We went to meet her in her village, a village where she had been born in 1930, where Polish peasants had hidden her during the war and which she never left. Her original first name was Blima; her father had been a cobbler. Before the war, Jews lived in a few villages of this area, artisans, even farmers. During the final months of 1942, the few Polish Jews who had managed to escape the German gendarmerie and its auxiliaries were desperately seeking hiding places. Blima thus found herself in a hole covered with straw beneath a pigsty. Half of her family had been shot (her mother, her sisters) some time earlier by the German gendarmerie and the Gestapo in the neighboring small town of Serokomla, where they had taken refuge. Her father, still miraculously alive, had found her this hiding place. In exchange for this refuge, Blima’s father performed cobbling work. At first she was alone in her hiding place, but very soon a little companion was brought to her, three years younger, Dora, who had escaped the Serokomla massacre. Blima was no longer alone. When her father died in the summer of 1943, killed by the Germans in the beating of a nearby forest, it was the Jewish partisans of that forest who protected the little girls, making sure that the farmer was keeping them well. Yad Vashem would award him the title of Righteous Among the Nations.

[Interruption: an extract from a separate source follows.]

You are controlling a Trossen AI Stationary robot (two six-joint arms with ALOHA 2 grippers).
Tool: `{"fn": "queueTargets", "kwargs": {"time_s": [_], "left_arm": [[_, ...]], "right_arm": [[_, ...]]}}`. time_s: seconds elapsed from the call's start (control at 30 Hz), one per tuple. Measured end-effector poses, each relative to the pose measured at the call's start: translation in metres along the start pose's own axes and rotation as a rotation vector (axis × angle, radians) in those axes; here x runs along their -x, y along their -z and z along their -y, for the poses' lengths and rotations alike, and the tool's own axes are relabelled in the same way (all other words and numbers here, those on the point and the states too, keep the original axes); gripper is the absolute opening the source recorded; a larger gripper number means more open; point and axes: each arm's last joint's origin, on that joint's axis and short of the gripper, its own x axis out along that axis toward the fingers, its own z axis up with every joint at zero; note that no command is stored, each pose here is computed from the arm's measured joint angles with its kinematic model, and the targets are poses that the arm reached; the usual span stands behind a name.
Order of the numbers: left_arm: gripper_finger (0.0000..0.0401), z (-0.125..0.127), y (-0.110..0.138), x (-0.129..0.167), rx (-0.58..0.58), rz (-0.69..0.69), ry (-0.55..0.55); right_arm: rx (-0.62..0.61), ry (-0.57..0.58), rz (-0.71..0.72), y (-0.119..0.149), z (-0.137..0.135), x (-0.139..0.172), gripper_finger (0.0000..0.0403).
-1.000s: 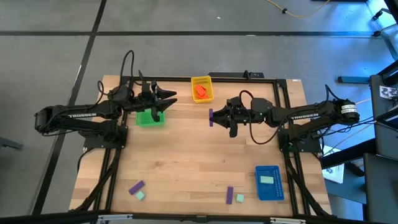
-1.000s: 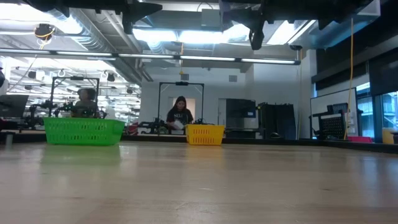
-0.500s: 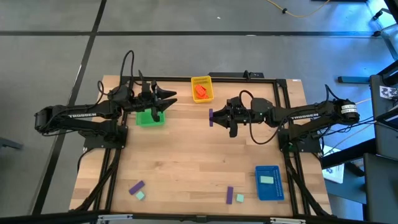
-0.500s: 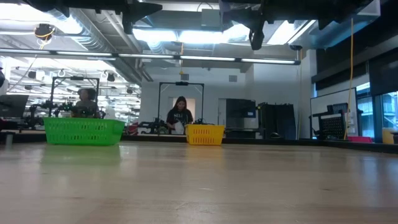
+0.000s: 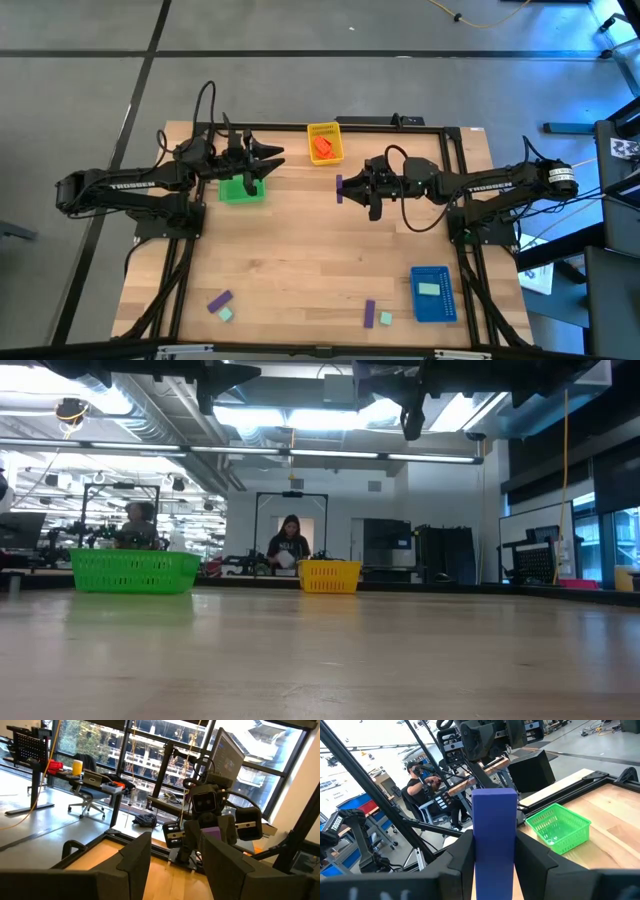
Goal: Sort & place blocks by color
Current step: Put the top right violet block into the green bin
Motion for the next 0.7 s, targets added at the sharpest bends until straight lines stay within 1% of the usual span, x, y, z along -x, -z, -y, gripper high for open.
{"fn": "queueTargets", "kwargs": {"time_s": [0.37, 0.7], "left_arm": [[0.0163, 0.0000, 0.0000, 0.0000, 0.000, 0.000, 0.000], [0.0163, 0.0001, 0.0000, 0.0000, 0.000, 0.000, 0.001]], "right_arm": [[0.010, 0.000, 0.000, 0.0000, 0.0000, 0.0000, 0.0109], [-0.004, 0.000, 0.000, 0.0000, -0.0001, 0.0000, 0.0109]]}}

The two little girls lived pressed against each other for two years, with the possibility of going out only at night, until the arrival of the Russians in July 1944. They promised each other never to part. They were then taken out of their hiding place and led away separately to other farms, where they tended the cows for a small payment, seeing each other on Sundays. Then their paths diverged. In fact, they were immediately confronted with the dilemma that would be that of Polish Jews for the half-century that followed: leave? stay?

Blima’s whole family had perished. Of the world, she knew only her village, the neighboring small town of Serokomla, and barely the town of Łuków, some 30 km away. With little schooling — she had had only two years of education before the war — she stayed put, in what she knew, accepting what was offered to her: a welcome as a little maid in a family of poor peasants. There, she learned how to clean a house, to cook, to wash the laundry. The few Jewish survivors who returned to the region were not welcome. Fearing for her life, the host family enjoined her to be baptized, which she did.

Blima became Marianna, and she married the son of the household. She was 16; the first of her five children came into the world. “I had to be pretty for a Pole to marry me!” she told us. They worked hard as agricultural laborers in communist Poland, going off in turn to distant places to glean a few pennies, often for a month at a time. On Sundays she went to church, like the whole village. “But within myself I knew that I belonged to another people,” said Marianna, who kept within her the memory of her origins and the thought of Dora, her companion in hiding: where was Dora? Where had she gone? Why did she give no sign of life? Why had she abandoned her? More than the loss of her family, it was the thought of Dora that gnawed at Marianna.

Staying, Leaving

For Dora, it had been: Leave! Leave Poland, leave Europe. Little twelve-year-old Dora, helped at first by the Jewish Committee of Łuków — that small committee of survivors that had not managed to reach Blima-Marianna —, took a train all alone to Łódź in 1945, then left with a group for Czechoslovakia, then France, and arrived in Israel in 1948. She took part in the creation of a new world, began her schooling, trained, learned a trade, met her husband, himself a survivor of Auschwitz. She had children, a house, grandchildren.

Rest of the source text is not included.